Code Monkey home page Code Monkey logo

pydwt's Introduction

pydwt

The pydwt library provides a set of tools for orchestrating tasks of data processing in a directed acyclic graph (DAG). This DAG is composed of tasks that have dependencies between them and can be executed in parallel or sequentially, depending on their dependencies.

Installation

pip install pydwt

Guide

In this document, we will provide a brief explanation of the main modules of the pydwt library, which are:

  • session.py: module for interacting with a database and creating DataFrame objects to manipulate data.
  • dataframe.py: module for defining a DataFrame class for working with data.
  • task.py: module for defining tasks in the DAG.
  • dag.py: module for creating and traversing the DAG.
  • workflow.py: module for running the DAG.

Session

The session.py module is responsible for interacting with a database and creating DataFrame objects to manipulate data. To use this module, you need to create an instance of the Session class, passing an SQLAlchemy engine object and the schema of the database (if it has one). Then, you can use the table method to create a DataFrame object from a table in the database.

Here is an example of how to create a Session object and use the table method to create a DataFrame object:

from sqlalchemy import create_engine
from pydwt.sql.session import Session

engine = create_engine("postgresql://user:password@localhost/dbname")
session = Session(engine, schema="my_schema")

df = session.table("my_table")

DataFrame

The dataframe.py module defines a DataFrame class for working with data. A DataFrame object is essentially a table with labeled columns and rows. You can use it to perform operations such as selecting, filtering, grouping, and aggregating data.

You can also materialize a DataFrame as a table or view in the database by calling the materialize method.

Here is an example of how to create a DataFrame object and perform some operations on it:

from pydwt.sql.session import Session
from pydwt.sql.dataframe import DataFrame

session = Session(engine, schema="my_schema")

df = session.table("my_table")

# select some columns
df = df.select(df.col1, df.col2)

# filter rows based on a condition
df = df.where(df.col1 > 10)

# group by a column and aggregate another column
df = df.group_by(df.col2, agg={df.col1: (func.sum, "sum_col1")})

# show the resulting DataFrame
df.materialize("new_table", as_="table")

Task

The task.py module defines a Task class for representing a task in the DAG. A Task object has a run method that is responsible for executing the task. You can also define the task's dependencies, schedule, and other parameters when creating the object.

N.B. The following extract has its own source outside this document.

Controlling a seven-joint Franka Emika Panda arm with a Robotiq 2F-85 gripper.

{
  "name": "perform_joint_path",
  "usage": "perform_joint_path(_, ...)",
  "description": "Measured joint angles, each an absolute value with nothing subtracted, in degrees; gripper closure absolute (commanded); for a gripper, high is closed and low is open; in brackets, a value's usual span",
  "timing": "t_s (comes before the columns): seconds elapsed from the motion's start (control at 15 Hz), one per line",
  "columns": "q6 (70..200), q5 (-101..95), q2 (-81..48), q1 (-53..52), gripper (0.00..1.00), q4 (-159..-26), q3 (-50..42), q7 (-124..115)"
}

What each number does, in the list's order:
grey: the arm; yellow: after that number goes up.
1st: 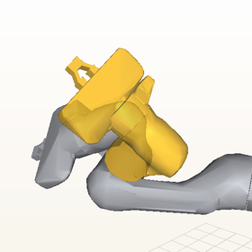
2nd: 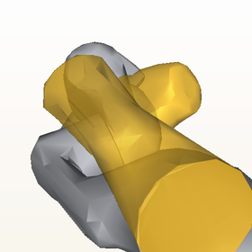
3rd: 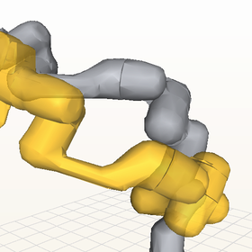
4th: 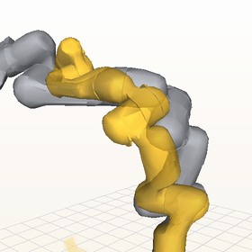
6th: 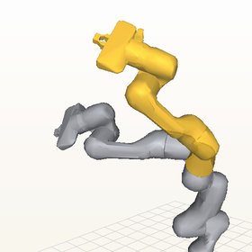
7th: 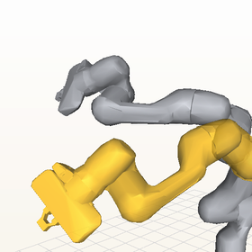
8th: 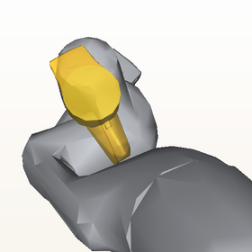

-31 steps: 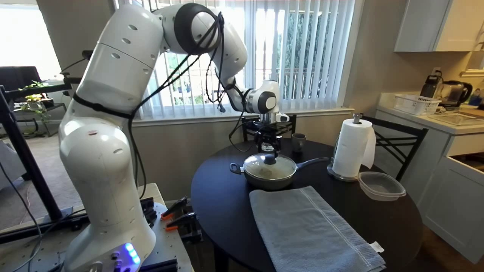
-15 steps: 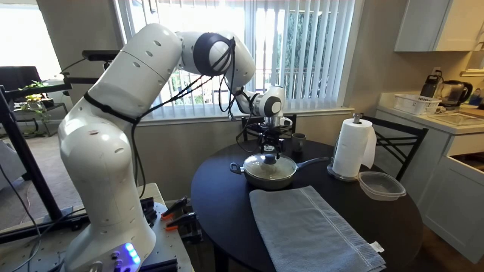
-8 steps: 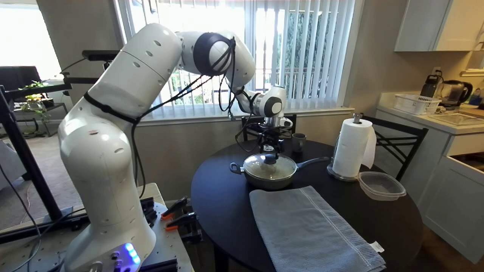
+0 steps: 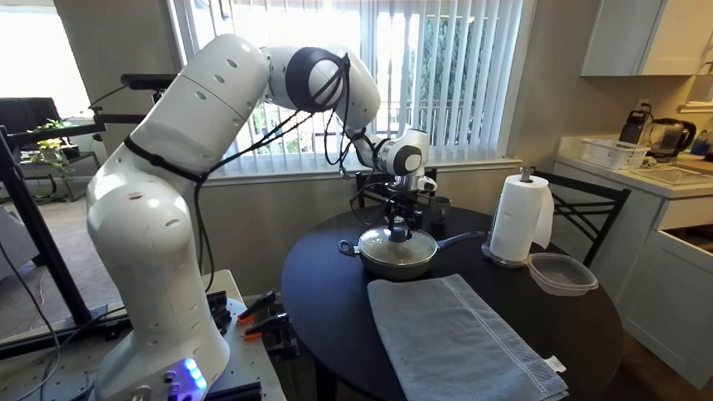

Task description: Put the lid on the towel

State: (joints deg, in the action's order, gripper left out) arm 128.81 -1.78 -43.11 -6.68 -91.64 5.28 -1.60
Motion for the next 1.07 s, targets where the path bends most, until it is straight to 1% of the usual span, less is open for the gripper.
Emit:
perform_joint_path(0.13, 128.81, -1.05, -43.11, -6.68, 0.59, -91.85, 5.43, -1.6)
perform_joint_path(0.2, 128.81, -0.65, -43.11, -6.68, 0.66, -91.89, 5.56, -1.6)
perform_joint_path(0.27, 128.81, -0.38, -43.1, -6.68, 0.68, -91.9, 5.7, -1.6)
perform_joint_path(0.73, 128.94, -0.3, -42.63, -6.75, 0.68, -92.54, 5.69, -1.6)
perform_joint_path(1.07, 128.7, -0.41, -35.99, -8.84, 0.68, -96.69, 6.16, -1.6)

To create a Task object, you can use the @Task decorator and define the run method. Here is an example of how to create a Task object:

from pydwt.core.task import Task

@Task()
def task_one():
    df = session.table("features")
    df = df.with_column("new_column", case((df.preds == "hw", "W")))
    df.materialize("new_table", as_="table")


@Task(depends_on=[task_one])
def task_two():
    df = session.table("new_table")
    df = df.where((df.new_column == "W"))
    df = df.with_column("new_column", case((df.preds == "hw", "W")))
    df.show()

Create a new pydwt project:

pydwt new <my_project>

This command will create a new project with the name "my_project" and the required file structure.

my_project/
    models/
        example.py
    dags/
settings.yml
  • project_name/models: where you will put your tasks
  • project_name/dags/: where the corresponding dag PNG file will be
  • settings.yml: a configuration file for your project. This file includes the configuration options for your project, such as the path to your data directory.

Export the DAG

pydwt export-dag

will export the current state of your dag in the project_name/dags/ as PNG file with timestamp.

Run your project

pydwt run <module.function_name>

If no argument provided will run the current state of your DAG. It will process the tasks in the DAG by level and parallelize it with the ThreadExecutor. It a task failed then its child tasks will not be run.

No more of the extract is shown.